Sexual and political, Waste by Harley Granville Barker is a gripping and fascinating play exploring how scandal can control politics. Whilst written and set in the early 1900s, focusing on an attempt to disestablish the church, the play remains incredibly contemporary and accessible for a modern day audience.
The play was censored heavily when Barker tried to publish it. Whilst the critics centred on its sexual nature and its focus on ideas pertaining to abortion, there were many contemporary plays that focused on similar themes thus suggestive that the real issue was its political edge.
Centred around Trebell (Charles Edwards) and his covert and brief relationship with the vivacious Amy (Olivia Williams) – who is incidentally married to an Irish Catholic – and his relationship with his desire to see the bill past, the play is fast passed and intriguing. Throughout the play, Trebell develops from a very self-assured, arrogant man who flirts through wit and is incredibly focused on his political career to a man who suddenly lost everything. This transition was fascinating to watch, as the cool facade of Trebell slowly dripped away and we saw a man trying to hold to some semblance of the life he had previously. As this Trebell’s life disintegrated, the audience was given an insight to his relationship with his sister – Frances Trebell (Sylvestrale Le Touzel). This scene in the second act between the siblings was one of the most powerful in the play as they tried to work through Trebell’s hurt and discussed the possibility of getting away. Any hope that was created in this scene was ultimately undercut by the consequent actions, leaving the audience shocked and horrified as the play drew to a close.

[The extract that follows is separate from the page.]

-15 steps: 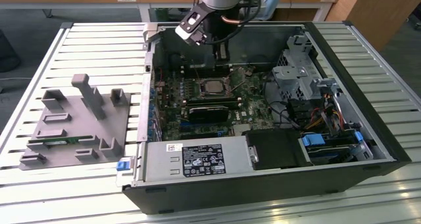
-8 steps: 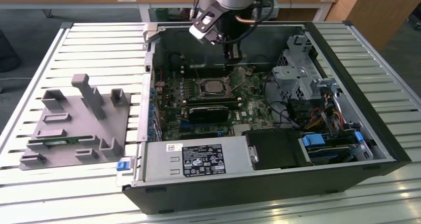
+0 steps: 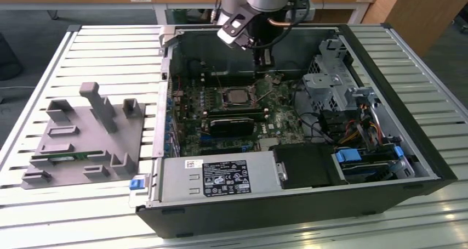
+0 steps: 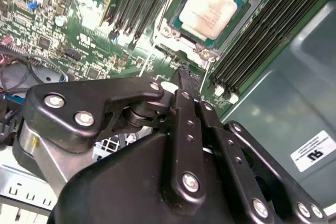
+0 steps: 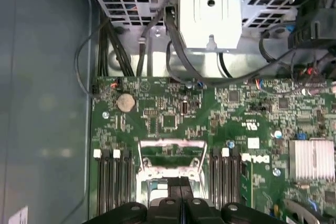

The monochrome colour scheme and sparseness of the set makes the characters seem small and vulnerable as well as accentuating the purple dress and shawl of Amy. Even after the play ended and the company were giving a bow, the set was still being used: with a bright white light emanating from the back wall, blinding the audience, and the whole – incredibly large – stage revealed with nothing more than a knocked over waste paper basket, bringing the title and messages of the play home for the audience, right to the last minute.
Beyond the disestablishment of the church, the play also explored gender based issues of the time. Act One opened with four ladies and a man in a household room, engaged in domestic pursuits (playing piano, reading a book); this was a stark contrast to the opening of Act Two in which four men were sat around discussing a political crisis. Underlying the play is the question: is it satisfactory for a woman to live through a man? Lucy Davenport (Emerald O’Hanraha) – hair in a pixy cut – believes it is; her marriage to Trebell’s secretary, Walter Kent (Hubert Burton), gets her as close to politics as she can possibly come and whilst there is an underlying feeling that she wants more, she seems happy as ultimately she wants children. The expectation for women to have children is also prevalent. Amy’s declaration that she does not want children, no matter what, alienates her husband and, later, Trebell neither of whom cannot understand it. Her constant pleas with Trebell that surely it’s ‘my choice’ still resonate with a modern day audience as abortion issues are still being raised. Indeed this passionate, tension-riddled performance is highly topical as well as emotionally gripping and brilliantly acted.